You can absolutely maintain muscle mass without the use of weights, but don’t expect the same results that you get in the gym, to magically transform your body. In order for muscles to grow, we have to periodically change our strength training program, from more reps (and medium weights) to lower reps (heavier weight) in order to create a nice balance of hypertrophy and strength. Seeing as most of the world can’t get to a gym anytime soon, maintaining what we have – and doing what we can to enhance our own strength – is a great goal to stick by.
What you can work on during this ‘stay at home phase’ is to create even more mobility. I know for me personally (and a lot of you may resonate with this one) feel that this is a very important part of your training journey, but never seem to have time for adding this important component in. At this time, there is no excuse, therefore, we can implement mobility exercises within our home training routine. What will this do for us when we get back into the gym? It will greatly enhance our lifts, make us stronger and stop us from becoming injured anytime soon. Just think of how much your stability and range of movement will improve. Think of this as a well needed hibernation from heavy ass lifting, and more of a regeneration phase.
Here are some tips to help you though this phase and maintain as much muscle mass as you could possibly achieve.
4 ways to maintain that precious muscle mass
- Use body weight for exercises. These of course, need to be executed with intention. You must feel the mind body connection at all times. If you have some resistant bands, then this will become a lot easier. The bands add a lot of intensity to hundreds of different movements, such as lunges, push ups, squats and shoulder presses. The varieties are endless. If you don’t have anything to add, then focus on making the movements both explosive and dynamic. Think of integrating a couple of movements at the same time (like a lunge and jump etc). You can also alternate this by also performing movements quite slowly. For instance, when you squat, perform the downward movement as slowly as you possibly can, and the upward movement. Keep going until you feel the burn intensely. This means you’re doing a great job – just don’t stop!

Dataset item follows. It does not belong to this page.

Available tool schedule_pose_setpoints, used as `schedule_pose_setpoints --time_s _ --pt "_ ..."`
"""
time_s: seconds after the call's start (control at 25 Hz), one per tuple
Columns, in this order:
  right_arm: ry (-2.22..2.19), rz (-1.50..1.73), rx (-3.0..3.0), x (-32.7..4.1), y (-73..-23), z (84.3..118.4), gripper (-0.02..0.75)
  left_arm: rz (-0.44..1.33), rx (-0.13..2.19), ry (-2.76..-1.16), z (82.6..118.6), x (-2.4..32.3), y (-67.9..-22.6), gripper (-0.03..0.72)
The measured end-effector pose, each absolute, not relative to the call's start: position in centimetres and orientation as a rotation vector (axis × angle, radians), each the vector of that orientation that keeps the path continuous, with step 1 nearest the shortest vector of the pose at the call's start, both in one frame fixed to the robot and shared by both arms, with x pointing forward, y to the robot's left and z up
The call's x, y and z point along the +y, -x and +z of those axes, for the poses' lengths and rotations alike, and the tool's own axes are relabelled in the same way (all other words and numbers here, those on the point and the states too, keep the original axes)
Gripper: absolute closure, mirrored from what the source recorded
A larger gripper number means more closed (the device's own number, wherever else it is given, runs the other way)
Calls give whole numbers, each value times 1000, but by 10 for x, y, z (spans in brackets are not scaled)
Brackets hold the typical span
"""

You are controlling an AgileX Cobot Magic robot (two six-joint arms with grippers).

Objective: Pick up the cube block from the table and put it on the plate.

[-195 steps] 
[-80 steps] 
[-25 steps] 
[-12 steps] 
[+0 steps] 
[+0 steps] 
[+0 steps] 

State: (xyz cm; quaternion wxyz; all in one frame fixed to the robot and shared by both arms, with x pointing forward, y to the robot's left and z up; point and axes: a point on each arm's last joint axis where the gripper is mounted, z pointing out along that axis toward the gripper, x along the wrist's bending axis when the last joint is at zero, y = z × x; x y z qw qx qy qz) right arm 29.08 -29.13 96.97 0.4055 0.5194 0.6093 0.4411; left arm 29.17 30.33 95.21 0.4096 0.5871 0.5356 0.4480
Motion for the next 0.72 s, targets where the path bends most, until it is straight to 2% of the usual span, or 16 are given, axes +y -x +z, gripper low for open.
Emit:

TIP: Aim to perform the exercise you do not like, such as chin ups. I know they are challenging, but we all start from zero. Aim to try out negatives and then move onto doing just one chin up. Over the months, you will most definitely achieve your chin or pull up goals.
- Plyometric movements. Still on the talk of explosive movements, plyometric will add a new dimension to those muscles. There are many forms of plyometrics that you can do – things like burpee (yes, I know, I dislike these too – but why not?), jumping lunges or squats, clapping push ups and even skipping. If you can still get outside, why not try the balcony, backyard or a nearby park (as well as practicing your social distancing). If you are outdoors, why not find yourself a hill and some hill sprints in between your plyometric movements? It will surely add a new dimension to your training, and even possibly make some muscle gains (not to mention a bit of fat loss).
- Consider alternating your volume. I order to make a difference to your muscles,
you must focus on higher levels of volume, perhaps even adjusting to super-setting or circuit type training. Whilst doing this, you must completely focus on your form and make sure the movement is being executed with intention. It’s also a good idea to make sure you are moving as much as possible during the day. Go for a long walk, several times, run or dash up and down stairs, put a resistant band around your legs and side squat. Do whatever you can regularly, so you are encouraging movement in your body and triggering muscle activation.
- Don’t forget your diet. I had to mention a diet, as it’s the key building block to your success. Now is the time to really pull back and make sure you are eating as best as you possibly can -that means still consuming protein. Protein is the building block of muscle, and it’s important to keep consuming it. Aim for the 2g or protein per kg of body weight. If you want to lose body fat, then try intermittent fasting. If you have any underlying health issues, always talk to your doctor first. Fasting is great for both fat loss and muscle building. It will help you to maintain your body fat percentage. It will also allow you to integrate your cheat meals regularly, without experiencing negative body composition effects.
I think we must all get a bit more creative in our choices of exercises and focus more on our dietary plan. Let’s spend this time pushing through our imbalances and bringing more movement to our bodies. There has never been a better time to shift the focus somewhat.